Cada um usa a arma que tem em mãos. Apesar de viver desde os 13 anos no Complexo do Alemão, considerado um dos lugares mais perigosos do Rio de Janeiro, Bruno Itan decidiu que não usaria revólver ou fuzil. Sua arma seria uma câmera fotográfica apontada para a realidade. Com sensibilidade, procura ajustar o foco em cenas que podem dar conta de revelar uma outra realidade por detrás do que o nosso olhar cristalizado está acostumado a ver.
Atualmente, Bruno é fundador do projeto Olhar Complexo, que oferece aulas de fotografia gratuitas a crianças e jovens da favela. Bruno é focado em retratar a realidade e o cotidiano, exaltando a felicidade e simplicidade dos moradores, levando a cultura da fotografia pelas favelas cariocas. Toda essa bagagem ele promete compartilhar aqui em Caxias do Sul.
Na cidade o cara participa, até sexta-feira (30), de ações do Mosaico na Quebrada, no bairro Jardelino Ramos. Entre as atividades, Bruno participa de uma residência artística com o fotógrafo William Cabral. O material vai se transformar em uma exposição futura. Leia a seguir, uma breve entrevista com o fotógrafo que diz estar ansioso para andar e fotografar pelas ruas de Caxias.
Por que esta decisão de registrar imagens da favela a partir da simplicidade, beleza e felicidade?
Desde quando comecei a morar numa favela do Rio de Janeiro, vindo do Nordeste, percebi que as pessoas falavam da favela e tinham um preconceito sobre morar na favela, na hora de procurar emprego também era difícil porque você morava na favela. Foi aí que eu pensei em mostrar as coisas boas e positivas que existiam dentro da favela. E a arma que eu tinha para isso era a fotografia. Desde cedo eu decidi que não ia entrar para o crime. Todas as pessoas que conheci, amigos meus, tinham apenas dois caminhos: ou eram presos ou iam ser mortos. Foi aí que eu optei pela fotografia, que mudou a minha vida por causa do registro do potencial da favela através do meu olhar.
Estou ansioso para andar nas ruas de Caxias do Sul e conhecer. Ansioso por ouvir histórias e registrar um pouco a comunidade com o meu olhar.
BRUNO ITAN
fotógrafo
O Brasil precisa rever seus olhar e sua ideia sobre as periferias?
Sim, precisa não só repensar, como conhecer. Esse é um trabalho importante que faço nas favelas do Rio. Mostrar que não é só a violência que toma conta das favelas. Noventa e nove por cento das pessoas que moram na favela são do bem. Tem um por cento que toma a capa dos jornais. Às vezes, as pessoas compram violência. Mas tento mostrar que não é só violência aqui dentro. As pessoas precisam conhecer não só as favelas, mas quem vive ali dentro. Tento, através do meu olhar, mostrar que aqui tem pessoas incríveis, histórias incríveis.

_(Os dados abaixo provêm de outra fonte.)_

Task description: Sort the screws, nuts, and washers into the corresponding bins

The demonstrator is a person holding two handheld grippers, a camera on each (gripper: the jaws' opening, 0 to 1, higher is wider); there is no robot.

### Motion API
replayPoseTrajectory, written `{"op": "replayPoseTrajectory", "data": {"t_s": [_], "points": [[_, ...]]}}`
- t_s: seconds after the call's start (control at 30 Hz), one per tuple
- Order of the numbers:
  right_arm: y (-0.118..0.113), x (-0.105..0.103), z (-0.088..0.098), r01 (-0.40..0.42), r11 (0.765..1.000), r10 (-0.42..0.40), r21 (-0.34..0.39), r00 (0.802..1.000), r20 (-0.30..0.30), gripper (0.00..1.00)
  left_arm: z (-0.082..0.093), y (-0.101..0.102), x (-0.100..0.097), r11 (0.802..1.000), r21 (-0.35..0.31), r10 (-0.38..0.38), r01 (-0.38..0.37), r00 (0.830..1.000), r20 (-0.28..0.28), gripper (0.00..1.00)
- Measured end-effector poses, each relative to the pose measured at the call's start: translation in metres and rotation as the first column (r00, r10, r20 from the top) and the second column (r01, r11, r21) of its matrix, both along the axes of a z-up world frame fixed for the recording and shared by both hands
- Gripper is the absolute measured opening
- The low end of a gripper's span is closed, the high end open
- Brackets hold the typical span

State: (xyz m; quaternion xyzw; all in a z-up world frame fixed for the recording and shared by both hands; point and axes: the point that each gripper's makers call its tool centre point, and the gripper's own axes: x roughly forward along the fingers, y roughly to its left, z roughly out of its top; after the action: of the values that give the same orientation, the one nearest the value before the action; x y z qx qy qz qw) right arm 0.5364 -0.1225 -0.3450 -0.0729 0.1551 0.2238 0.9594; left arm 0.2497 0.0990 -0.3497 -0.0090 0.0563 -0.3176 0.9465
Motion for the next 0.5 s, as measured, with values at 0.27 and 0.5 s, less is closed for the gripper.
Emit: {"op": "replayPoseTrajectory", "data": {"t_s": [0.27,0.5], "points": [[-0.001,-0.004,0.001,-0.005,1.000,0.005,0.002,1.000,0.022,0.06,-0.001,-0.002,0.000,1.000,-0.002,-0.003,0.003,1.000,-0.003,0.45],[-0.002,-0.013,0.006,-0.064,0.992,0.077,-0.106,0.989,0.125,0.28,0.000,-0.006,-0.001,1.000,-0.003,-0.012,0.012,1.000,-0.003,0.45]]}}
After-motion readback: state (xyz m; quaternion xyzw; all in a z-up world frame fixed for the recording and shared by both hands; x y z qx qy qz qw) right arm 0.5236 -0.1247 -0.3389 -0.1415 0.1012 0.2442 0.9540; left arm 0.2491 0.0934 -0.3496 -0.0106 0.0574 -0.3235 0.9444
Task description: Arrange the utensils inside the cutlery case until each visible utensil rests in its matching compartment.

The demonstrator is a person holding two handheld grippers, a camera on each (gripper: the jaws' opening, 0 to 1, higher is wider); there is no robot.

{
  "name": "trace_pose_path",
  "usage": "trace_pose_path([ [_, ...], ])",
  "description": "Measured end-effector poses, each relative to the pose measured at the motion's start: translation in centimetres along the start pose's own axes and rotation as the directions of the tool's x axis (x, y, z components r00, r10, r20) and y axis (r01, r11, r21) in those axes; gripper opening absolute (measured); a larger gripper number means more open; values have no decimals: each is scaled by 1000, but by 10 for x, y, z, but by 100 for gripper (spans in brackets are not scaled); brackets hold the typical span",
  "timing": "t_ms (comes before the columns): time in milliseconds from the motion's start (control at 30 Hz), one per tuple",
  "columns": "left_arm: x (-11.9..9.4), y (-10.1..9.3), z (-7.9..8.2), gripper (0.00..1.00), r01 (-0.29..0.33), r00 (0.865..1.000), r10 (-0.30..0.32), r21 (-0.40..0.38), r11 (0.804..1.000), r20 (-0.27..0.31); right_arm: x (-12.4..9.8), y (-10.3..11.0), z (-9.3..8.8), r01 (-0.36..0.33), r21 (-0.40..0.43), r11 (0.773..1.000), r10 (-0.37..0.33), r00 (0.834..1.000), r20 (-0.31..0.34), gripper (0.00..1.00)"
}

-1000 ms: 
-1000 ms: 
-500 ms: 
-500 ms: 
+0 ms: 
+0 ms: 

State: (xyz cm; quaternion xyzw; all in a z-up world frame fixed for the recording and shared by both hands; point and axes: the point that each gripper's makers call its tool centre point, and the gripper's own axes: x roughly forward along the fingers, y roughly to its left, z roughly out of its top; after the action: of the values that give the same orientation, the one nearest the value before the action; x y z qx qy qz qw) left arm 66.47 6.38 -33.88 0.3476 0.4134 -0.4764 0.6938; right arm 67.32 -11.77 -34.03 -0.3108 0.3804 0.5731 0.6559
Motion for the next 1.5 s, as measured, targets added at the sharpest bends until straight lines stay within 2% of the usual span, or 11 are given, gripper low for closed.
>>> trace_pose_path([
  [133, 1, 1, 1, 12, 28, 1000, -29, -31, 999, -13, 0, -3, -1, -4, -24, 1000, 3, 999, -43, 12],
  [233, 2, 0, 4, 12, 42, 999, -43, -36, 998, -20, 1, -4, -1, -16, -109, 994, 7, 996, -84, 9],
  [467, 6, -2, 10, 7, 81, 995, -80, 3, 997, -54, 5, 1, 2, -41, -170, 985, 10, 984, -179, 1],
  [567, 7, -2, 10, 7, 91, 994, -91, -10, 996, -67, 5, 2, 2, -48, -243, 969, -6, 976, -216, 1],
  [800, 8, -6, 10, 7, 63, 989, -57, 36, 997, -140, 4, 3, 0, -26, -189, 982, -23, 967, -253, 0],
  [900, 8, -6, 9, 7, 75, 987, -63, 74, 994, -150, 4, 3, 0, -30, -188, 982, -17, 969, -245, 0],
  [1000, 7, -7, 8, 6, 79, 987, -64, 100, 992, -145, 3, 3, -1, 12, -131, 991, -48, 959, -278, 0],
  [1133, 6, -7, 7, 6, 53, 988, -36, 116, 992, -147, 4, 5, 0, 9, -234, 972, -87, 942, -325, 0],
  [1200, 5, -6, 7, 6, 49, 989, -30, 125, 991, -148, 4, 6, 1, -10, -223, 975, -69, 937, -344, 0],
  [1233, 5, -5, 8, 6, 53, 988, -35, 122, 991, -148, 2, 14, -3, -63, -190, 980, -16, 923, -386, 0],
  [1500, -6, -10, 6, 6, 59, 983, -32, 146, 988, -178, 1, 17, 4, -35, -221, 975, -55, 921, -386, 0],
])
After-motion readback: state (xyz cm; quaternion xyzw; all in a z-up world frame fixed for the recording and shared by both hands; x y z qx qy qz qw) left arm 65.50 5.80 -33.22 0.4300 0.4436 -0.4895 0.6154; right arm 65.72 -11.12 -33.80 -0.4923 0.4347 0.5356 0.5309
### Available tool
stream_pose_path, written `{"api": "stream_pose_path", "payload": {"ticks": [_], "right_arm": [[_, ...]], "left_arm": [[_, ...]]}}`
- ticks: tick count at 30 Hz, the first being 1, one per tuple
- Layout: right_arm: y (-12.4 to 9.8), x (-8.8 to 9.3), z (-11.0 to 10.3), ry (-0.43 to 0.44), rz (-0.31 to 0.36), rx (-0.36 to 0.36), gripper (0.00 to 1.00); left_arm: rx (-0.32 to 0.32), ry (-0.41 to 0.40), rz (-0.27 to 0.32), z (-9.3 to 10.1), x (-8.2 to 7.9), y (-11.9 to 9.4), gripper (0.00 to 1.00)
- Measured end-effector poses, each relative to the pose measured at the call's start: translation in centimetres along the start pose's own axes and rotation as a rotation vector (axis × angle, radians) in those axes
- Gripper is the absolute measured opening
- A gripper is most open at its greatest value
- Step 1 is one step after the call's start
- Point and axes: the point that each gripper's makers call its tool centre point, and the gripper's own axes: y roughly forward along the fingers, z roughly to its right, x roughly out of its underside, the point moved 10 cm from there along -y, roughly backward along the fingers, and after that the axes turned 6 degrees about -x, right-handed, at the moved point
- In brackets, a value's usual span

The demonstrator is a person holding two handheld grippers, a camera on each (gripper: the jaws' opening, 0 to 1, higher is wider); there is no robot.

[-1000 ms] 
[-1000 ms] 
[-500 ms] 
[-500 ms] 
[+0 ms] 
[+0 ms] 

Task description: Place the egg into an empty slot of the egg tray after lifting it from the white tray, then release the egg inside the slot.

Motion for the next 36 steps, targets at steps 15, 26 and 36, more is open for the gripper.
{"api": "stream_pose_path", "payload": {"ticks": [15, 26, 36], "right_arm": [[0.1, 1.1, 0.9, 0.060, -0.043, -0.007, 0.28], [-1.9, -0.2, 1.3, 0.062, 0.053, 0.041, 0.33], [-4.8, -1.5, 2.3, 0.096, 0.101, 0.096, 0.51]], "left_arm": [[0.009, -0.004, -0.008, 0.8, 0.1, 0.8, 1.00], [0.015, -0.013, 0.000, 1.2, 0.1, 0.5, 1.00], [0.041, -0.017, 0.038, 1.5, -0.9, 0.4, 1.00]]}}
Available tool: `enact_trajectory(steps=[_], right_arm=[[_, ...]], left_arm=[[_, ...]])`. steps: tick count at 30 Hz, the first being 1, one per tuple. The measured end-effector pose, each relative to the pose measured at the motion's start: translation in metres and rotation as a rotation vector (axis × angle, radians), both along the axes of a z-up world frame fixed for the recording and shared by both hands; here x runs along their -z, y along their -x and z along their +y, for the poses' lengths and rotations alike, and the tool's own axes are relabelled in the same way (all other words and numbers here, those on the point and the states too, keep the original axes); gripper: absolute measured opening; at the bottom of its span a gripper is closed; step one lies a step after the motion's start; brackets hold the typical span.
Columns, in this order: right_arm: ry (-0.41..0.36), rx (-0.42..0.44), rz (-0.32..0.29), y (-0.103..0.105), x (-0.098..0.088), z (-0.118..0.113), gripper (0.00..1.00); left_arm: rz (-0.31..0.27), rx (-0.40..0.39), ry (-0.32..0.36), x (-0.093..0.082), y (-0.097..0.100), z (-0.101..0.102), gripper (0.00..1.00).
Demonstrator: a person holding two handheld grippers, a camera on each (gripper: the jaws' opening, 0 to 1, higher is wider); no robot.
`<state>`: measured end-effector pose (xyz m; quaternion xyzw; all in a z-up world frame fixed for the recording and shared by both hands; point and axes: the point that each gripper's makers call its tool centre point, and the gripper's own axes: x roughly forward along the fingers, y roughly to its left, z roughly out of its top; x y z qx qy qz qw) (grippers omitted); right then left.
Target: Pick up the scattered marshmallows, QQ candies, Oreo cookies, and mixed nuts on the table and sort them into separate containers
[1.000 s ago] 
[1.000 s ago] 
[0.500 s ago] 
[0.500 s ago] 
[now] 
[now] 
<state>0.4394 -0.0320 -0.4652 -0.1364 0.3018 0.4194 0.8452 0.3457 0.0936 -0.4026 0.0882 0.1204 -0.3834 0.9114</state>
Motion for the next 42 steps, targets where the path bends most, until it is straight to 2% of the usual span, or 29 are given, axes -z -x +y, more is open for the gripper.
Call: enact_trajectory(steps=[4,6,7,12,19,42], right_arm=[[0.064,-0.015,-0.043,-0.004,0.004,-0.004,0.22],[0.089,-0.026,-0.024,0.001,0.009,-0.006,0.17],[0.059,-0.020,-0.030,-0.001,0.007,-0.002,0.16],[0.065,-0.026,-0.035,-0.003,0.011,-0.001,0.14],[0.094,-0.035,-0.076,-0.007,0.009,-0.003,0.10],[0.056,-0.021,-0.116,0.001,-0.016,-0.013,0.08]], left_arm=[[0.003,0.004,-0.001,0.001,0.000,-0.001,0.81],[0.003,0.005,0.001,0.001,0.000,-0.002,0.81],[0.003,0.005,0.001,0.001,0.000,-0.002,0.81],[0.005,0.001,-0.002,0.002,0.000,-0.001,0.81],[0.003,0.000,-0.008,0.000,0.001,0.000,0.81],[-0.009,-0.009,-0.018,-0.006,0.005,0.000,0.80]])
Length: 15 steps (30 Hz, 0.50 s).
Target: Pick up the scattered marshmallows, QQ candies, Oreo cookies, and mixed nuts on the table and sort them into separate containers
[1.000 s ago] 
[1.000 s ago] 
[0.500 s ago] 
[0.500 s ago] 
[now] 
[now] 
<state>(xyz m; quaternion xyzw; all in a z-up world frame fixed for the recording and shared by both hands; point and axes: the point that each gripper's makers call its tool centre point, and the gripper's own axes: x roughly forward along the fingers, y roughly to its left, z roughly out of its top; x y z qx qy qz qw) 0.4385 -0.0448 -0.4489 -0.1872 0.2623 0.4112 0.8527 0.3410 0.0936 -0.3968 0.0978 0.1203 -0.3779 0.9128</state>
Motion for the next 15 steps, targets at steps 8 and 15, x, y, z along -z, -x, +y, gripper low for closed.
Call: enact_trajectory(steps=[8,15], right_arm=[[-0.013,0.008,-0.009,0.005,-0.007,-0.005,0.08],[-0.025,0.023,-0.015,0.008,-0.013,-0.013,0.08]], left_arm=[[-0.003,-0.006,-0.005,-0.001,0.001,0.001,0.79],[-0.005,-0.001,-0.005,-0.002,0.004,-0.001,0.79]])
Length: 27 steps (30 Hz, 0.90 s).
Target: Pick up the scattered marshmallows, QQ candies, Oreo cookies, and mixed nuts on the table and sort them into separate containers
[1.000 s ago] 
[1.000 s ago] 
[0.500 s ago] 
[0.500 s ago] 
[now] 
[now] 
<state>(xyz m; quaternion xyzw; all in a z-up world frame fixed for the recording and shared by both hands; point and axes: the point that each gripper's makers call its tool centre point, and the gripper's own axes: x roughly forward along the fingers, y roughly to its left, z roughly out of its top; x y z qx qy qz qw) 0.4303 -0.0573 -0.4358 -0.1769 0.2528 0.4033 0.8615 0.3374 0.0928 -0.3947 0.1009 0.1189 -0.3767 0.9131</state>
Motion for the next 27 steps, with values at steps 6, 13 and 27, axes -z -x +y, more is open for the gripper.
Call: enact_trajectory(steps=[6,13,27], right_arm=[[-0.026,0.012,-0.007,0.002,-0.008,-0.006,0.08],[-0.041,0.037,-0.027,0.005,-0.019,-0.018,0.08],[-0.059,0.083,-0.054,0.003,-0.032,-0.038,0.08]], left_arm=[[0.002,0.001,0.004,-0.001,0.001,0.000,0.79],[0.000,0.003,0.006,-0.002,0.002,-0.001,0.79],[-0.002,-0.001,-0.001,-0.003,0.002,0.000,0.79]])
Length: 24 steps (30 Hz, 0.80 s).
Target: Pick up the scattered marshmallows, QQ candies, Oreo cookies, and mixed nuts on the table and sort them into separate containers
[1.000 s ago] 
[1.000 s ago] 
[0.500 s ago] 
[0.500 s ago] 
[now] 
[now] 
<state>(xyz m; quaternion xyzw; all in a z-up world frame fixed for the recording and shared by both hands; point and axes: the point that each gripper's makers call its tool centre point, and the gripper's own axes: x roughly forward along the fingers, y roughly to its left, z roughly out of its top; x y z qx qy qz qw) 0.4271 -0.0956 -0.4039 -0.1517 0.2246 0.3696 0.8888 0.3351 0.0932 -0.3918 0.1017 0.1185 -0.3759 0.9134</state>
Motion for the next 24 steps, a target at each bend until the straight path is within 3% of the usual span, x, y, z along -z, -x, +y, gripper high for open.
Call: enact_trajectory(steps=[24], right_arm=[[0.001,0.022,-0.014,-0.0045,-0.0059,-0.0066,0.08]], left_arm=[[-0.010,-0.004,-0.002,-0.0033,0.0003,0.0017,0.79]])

Qual a importância do Olhar Complexo para a comunidade e o teu trabalho?
É importante porque a gente precisa de exemplos positivos na favela. De negativo, tem um monte aí. Por que entram no crime, no tráfico? Porque aquilo é uma realidade nas favelas. E é um espelho para muitas crianças, muitos jovens, que às vezes não têm a oportunidade de ir para a escola, não têm nada, mas têm a oportunidade de conhecer o crime que está ali, perto da casa dele, na esquina. Está ali onde ele brinca. Tento usar o meu trabalho como uma referência positiva. Às vezes ele vai estar ali na esquina, olhando alguém segurando um fuzil e pode olhar para o outro lado e me ver segurando uma câmera. Temos que mostrar que tem muito potencial aqui dentro: atores, cantores, artistas que também são exemplos para a favela.
Qual a expectativa para a Residência Artística em Caxias do Sul?
Minha expectativa já está sendo muito positiva. Estou ansioso para chegar, ver o local e o território. É importante a gente levar esse olhar diferente sobre o Rio de Janeiro para outros locais e conhecer outra realidade. Apesar de que, às vezes, é parecido, mas tem a geografia do local. Estou ansioso para andar nas ruas de Caxias do Sul. Ansioso por ouvir histórias e registrar um pouco a comunidade com o meu olhar.